Music Reviews

Great “Live” Jazz

Various Artists

Hyena

Joel Dorn and the boys and girls at Hyena records have put together a new, low-priced (less than $10 at CD Now/Amazon) compilation of live jazz, drawing from their catalogue of releases both on Hyena and Dorn’s previous label, M. Since I reviewed most of those original releases, what I have done here is put together a “compilation” of sorts of my own, quoting my old reviews as appropriate and adding new material when necessary.

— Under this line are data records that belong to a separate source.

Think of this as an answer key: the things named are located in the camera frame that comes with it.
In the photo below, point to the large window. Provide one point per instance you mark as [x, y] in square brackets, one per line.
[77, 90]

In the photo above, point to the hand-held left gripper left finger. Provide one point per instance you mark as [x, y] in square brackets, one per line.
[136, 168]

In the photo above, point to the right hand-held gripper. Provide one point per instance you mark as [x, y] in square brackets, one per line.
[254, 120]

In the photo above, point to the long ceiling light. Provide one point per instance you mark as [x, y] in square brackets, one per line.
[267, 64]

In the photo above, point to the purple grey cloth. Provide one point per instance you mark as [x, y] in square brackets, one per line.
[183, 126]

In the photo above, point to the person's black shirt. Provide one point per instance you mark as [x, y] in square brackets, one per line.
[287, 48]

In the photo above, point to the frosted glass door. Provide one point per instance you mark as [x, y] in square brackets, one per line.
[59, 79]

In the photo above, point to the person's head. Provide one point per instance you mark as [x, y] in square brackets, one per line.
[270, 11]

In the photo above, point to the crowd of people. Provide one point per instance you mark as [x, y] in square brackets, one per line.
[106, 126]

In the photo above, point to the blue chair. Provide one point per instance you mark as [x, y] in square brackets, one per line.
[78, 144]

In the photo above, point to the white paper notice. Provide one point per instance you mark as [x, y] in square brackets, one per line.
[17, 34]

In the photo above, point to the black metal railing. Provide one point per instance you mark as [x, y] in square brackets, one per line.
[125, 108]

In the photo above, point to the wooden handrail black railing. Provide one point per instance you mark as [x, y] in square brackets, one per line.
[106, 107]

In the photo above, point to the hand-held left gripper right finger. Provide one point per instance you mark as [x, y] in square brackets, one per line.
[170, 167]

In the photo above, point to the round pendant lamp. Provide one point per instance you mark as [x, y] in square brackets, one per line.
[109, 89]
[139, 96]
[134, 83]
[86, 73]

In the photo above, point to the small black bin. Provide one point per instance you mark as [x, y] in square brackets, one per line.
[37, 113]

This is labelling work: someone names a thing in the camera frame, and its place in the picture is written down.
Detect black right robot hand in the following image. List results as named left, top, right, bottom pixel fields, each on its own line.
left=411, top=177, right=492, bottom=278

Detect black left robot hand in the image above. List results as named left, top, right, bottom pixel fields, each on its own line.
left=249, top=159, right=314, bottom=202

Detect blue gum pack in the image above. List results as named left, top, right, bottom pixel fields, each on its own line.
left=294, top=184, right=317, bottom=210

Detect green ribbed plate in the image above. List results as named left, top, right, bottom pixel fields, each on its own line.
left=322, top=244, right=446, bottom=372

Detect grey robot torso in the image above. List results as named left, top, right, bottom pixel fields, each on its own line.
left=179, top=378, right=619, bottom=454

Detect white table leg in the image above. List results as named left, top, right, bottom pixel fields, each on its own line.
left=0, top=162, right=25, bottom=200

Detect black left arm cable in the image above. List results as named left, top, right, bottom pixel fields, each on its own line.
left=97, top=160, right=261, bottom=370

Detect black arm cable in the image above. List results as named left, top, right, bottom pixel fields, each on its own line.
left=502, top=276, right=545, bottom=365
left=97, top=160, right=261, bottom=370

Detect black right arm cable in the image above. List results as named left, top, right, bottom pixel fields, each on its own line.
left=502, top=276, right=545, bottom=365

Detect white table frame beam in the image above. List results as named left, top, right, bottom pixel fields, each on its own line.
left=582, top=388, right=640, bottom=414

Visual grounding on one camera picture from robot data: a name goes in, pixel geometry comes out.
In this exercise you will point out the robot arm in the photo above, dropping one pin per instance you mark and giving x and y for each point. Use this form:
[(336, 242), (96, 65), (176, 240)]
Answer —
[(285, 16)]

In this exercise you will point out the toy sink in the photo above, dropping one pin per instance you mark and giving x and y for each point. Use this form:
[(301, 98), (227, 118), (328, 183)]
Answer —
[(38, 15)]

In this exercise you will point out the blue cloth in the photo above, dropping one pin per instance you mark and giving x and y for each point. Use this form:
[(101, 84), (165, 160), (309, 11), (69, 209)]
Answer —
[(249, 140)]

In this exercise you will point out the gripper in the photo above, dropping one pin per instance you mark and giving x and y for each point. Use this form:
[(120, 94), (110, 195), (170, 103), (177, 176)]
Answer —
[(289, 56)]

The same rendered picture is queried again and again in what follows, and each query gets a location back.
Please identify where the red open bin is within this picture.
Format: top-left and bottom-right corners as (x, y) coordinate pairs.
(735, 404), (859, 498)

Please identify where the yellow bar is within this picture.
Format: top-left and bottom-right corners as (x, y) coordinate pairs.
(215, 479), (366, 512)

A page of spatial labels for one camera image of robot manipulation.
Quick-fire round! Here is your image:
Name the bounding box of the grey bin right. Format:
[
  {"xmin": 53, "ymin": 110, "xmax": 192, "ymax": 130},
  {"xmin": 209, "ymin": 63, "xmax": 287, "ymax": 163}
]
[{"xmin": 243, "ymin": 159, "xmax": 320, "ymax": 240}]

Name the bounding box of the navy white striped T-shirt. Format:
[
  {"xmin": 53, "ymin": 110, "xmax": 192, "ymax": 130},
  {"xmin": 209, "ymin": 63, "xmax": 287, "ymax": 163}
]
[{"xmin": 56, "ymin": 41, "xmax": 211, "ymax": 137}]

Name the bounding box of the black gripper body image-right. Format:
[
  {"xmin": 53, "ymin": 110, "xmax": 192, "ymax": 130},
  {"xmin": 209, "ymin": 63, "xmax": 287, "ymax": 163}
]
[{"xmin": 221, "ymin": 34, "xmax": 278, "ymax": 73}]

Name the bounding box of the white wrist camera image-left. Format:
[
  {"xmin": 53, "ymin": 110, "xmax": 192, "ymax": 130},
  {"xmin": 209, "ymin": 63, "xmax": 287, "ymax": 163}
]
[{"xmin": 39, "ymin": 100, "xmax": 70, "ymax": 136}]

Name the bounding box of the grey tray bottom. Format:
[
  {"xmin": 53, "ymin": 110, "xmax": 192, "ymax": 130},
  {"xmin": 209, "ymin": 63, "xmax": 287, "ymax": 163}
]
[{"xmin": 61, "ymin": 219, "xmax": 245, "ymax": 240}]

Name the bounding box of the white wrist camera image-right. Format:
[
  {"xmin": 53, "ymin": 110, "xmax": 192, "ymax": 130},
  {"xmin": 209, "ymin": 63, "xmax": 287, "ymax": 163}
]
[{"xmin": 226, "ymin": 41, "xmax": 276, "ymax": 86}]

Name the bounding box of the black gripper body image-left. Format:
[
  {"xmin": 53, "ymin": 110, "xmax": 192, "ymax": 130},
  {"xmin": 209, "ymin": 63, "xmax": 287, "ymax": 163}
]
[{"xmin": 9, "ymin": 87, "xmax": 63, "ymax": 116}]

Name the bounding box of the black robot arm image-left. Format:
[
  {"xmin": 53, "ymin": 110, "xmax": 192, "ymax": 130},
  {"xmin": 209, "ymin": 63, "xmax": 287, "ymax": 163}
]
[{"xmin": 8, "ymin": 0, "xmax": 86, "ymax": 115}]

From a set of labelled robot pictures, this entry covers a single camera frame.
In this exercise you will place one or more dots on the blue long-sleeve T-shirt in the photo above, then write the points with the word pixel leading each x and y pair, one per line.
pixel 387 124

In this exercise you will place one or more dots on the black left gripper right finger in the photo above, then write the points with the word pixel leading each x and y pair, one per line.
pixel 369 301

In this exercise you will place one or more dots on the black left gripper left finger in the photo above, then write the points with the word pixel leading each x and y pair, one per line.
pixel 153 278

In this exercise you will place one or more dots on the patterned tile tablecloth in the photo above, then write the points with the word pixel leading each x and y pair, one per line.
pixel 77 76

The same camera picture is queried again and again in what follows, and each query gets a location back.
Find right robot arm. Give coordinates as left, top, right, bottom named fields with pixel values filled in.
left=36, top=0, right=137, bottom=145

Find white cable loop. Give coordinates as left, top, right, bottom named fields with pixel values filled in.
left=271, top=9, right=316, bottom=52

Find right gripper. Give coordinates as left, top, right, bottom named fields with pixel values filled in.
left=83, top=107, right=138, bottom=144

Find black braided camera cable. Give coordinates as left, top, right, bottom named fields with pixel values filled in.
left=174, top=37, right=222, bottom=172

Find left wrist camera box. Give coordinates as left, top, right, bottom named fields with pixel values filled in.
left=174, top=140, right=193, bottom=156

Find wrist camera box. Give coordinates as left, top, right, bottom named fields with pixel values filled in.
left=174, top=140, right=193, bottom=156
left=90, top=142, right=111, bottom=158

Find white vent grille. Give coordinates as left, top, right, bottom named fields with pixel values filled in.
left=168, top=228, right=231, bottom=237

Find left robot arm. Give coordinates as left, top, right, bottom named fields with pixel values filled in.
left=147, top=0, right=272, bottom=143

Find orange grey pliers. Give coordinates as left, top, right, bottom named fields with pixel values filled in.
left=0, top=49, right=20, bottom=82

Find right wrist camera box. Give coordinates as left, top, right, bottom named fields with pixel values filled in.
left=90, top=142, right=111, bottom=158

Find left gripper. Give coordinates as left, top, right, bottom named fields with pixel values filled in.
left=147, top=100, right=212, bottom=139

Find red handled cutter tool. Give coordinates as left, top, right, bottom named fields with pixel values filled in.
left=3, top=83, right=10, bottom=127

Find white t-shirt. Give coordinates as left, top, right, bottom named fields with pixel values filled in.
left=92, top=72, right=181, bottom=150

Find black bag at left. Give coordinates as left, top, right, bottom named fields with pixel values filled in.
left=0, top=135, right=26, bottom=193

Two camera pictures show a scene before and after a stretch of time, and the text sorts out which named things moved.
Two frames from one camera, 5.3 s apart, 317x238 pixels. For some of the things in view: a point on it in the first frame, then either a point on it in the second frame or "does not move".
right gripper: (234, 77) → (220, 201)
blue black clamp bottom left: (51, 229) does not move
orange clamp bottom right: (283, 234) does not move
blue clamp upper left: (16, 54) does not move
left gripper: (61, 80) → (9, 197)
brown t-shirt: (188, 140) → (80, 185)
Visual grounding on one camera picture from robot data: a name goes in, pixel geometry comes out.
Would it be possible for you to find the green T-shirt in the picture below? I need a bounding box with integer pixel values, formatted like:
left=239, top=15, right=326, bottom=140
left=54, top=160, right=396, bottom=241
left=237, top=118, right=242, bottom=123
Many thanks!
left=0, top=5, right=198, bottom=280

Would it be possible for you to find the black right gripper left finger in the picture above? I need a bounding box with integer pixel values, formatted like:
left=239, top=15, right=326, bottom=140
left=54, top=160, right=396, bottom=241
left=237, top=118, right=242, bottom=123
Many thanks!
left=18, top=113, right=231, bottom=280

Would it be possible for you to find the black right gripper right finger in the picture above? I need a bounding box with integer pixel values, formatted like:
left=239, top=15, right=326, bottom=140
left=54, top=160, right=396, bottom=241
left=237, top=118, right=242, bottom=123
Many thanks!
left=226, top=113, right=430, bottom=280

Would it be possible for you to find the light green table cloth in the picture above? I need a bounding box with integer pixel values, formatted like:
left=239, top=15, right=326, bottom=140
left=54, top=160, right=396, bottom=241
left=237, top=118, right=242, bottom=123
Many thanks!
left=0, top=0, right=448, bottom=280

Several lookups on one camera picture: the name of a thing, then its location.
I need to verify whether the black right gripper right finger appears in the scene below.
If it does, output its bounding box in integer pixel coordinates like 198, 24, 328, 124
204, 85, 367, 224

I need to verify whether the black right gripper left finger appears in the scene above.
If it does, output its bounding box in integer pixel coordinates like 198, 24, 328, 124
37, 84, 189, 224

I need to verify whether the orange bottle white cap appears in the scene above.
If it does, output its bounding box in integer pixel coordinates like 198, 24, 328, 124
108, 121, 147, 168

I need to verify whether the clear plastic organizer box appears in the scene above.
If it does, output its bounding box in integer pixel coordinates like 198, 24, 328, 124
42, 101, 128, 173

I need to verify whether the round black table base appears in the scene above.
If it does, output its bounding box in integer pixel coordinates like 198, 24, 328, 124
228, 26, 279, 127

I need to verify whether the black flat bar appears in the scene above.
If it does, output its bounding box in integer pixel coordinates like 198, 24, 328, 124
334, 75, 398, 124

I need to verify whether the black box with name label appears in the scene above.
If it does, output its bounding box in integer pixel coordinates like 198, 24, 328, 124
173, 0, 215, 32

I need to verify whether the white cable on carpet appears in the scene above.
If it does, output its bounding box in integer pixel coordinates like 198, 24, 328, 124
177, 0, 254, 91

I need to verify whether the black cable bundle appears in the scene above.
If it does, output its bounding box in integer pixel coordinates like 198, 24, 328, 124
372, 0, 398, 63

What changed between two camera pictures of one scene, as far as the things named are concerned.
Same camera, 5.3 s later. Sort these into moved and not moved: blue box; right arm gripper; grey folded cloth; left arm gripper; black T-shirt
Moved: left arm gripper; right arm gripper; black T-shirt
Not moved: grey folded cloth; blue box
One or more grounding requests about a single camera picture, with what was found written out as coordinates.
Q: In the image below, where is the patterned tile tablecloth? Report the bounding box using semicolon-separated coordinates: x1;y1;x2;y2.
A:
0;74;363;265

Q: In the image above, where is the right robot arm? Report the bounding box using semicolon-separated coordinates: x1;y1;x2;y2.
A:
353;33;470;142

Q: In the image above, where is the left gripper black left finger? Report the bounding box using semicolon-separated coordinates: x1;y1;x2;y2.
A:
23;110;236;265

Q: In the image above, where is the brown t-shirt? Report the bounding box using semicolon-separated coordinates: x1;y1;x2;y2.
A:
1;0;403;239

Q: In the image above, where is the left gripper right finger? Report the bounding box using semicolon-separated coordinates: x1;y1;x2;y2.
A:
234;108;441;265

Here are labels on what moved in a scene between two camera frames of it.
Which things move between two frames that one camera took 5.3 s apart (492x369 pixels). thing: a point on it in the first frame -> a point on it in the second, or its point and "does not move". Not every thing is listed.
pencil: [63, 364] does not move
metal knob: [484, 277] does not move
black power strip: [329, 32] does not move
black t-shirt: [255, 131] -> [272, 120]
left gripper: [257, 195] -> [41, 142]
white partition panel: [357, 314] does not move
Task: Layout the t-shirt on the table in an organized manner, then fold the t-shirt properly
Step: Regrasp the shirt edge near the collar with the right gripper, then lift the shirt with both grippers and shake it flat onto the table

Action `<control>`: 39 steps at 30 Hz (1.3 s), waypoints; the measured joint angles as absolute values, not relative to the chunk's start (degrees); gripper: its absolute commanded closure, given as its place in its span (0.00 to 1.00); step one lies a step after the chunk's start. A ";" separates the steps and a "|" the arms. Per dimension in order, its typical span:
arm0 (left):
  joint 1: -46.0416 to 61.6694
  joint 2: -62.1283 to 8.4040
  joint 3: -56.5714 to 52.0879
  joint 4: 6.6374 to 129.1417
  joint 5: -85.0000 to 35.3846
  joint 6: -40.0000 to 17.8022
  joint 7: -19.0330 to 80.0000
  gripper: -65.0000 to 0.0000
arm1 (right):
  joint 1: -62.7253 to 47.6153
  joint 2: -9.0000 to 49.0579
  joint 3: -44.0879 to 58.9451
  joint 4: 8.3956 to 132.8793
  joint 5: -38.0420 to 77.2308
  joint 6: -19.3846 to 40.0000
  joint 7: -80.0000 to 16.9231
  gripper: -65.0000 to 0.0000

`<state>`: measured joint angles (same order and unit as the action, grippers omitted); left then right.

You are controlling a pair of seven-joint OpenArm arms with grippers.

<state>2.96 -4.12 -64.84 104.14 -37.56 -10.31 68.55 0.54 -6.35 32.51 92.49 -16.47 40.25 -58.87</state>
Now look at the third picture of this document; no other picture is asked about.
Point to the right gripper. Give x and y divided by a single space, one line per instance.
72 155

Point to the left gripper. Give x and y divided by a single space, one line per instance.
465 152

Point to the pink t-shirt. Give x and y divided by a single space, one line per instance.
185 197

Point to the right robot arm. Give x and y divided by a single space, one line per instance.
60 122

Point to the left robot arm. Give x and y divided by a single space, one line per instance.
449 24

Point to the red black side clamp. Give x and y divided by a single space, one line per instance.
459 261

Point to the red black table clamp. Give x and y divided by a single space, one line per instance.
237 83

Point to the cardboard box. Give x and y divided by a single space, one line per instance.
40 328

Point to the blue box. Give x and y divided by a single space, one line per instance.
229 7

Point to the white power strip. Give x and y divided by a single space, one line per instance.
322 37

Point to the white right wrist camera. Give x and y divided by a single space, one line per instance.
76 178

That’s right – it’s Ink 19’s equivalent of a cheesy sitcom “clip show.” So just pretend I’m being held at gunpoint and being forced to ruminate on the recent past…

• •

It starts with Les McCann’s rhythmic “Maleah,” an immediate hit with me. This is what I want from a piano player, sheets of cool beauty slowly melted by warm, silver ripples. Al Cohn & Zoot Sims’ “Mr. George” follows; a tenor sax duet falls into the category of music that is perfectly fine, but does not happen to do anything for me personally…at least at first. I must admit that by the end, the way the two swing together has really grown on me.

• •

Someone once said that if you cannot tap your foot to it, it is not a jazz song. This may be unacceptably limiting, but if we accept that definition, then “Work Song” from Cannonball Adderley has to be one of the jazziest songs I have ever heard. Man does that thing roll!

• •

“My Foolish Heart” by Stan Getz is next. This is the perfect soundtrack to watching the rain on the windows of a train. As you ride away thinking of a meeting with an old lover in which sparks flew but turned to ash when you tried to catch them like fireflies.

Trust me.

• •

Freddie Hubbard & Jimmy Heath’s “Bluesville” is a good jazz-funky jam from 1965. Heath’s tenor sax just bounces along and Hubbard’s trumpet punctuates the duo’s thoughts like the score to a good thriller. It does not take a special ear to say that Eddie Harris was a remarkably skilled tenor sax player, or to appreciate the quotes that he mixes into his “Chicago Serenade” (I counted “My Favorite Things,” “So What?” and I think, “The Odd Couple”). Or as Joel Dorn himself told me,

“‘Chicago Serenade,’ that is as good an example of how you can swing lightly and pull an audience with you… “

• •

“Night Train” is more to my liking than some Rahsaan Roland Kirk I’ve heard, being a rare instance of him playing a bluesy, honking tenor (in duet with Kenny Rogers on baritone). Unfortunately, to my ears the rhythm section sometimes swings like a dusty crate here, but why pick? “Slow Freight,” a solo piano blues by Ray Bryant, is next to appear. Dorn’s typically chatty, informal liner notes have it that in his humble opinion, Bryant is “the living master of the solo piano.” I dunno if I would go that far. The stripped-down sound of Ryuichi Sakamoto’s piano pieces is more to my personal liking – but there ain’t no flies on Bryant, neither. Or on Sonny Stitt’s Deuces Wild, with Don Patterson on organ and Stitt on electric saxophone.

• •

So: Some wonderful soloists leading bands of great musicians playing great music. What more do you want out of life?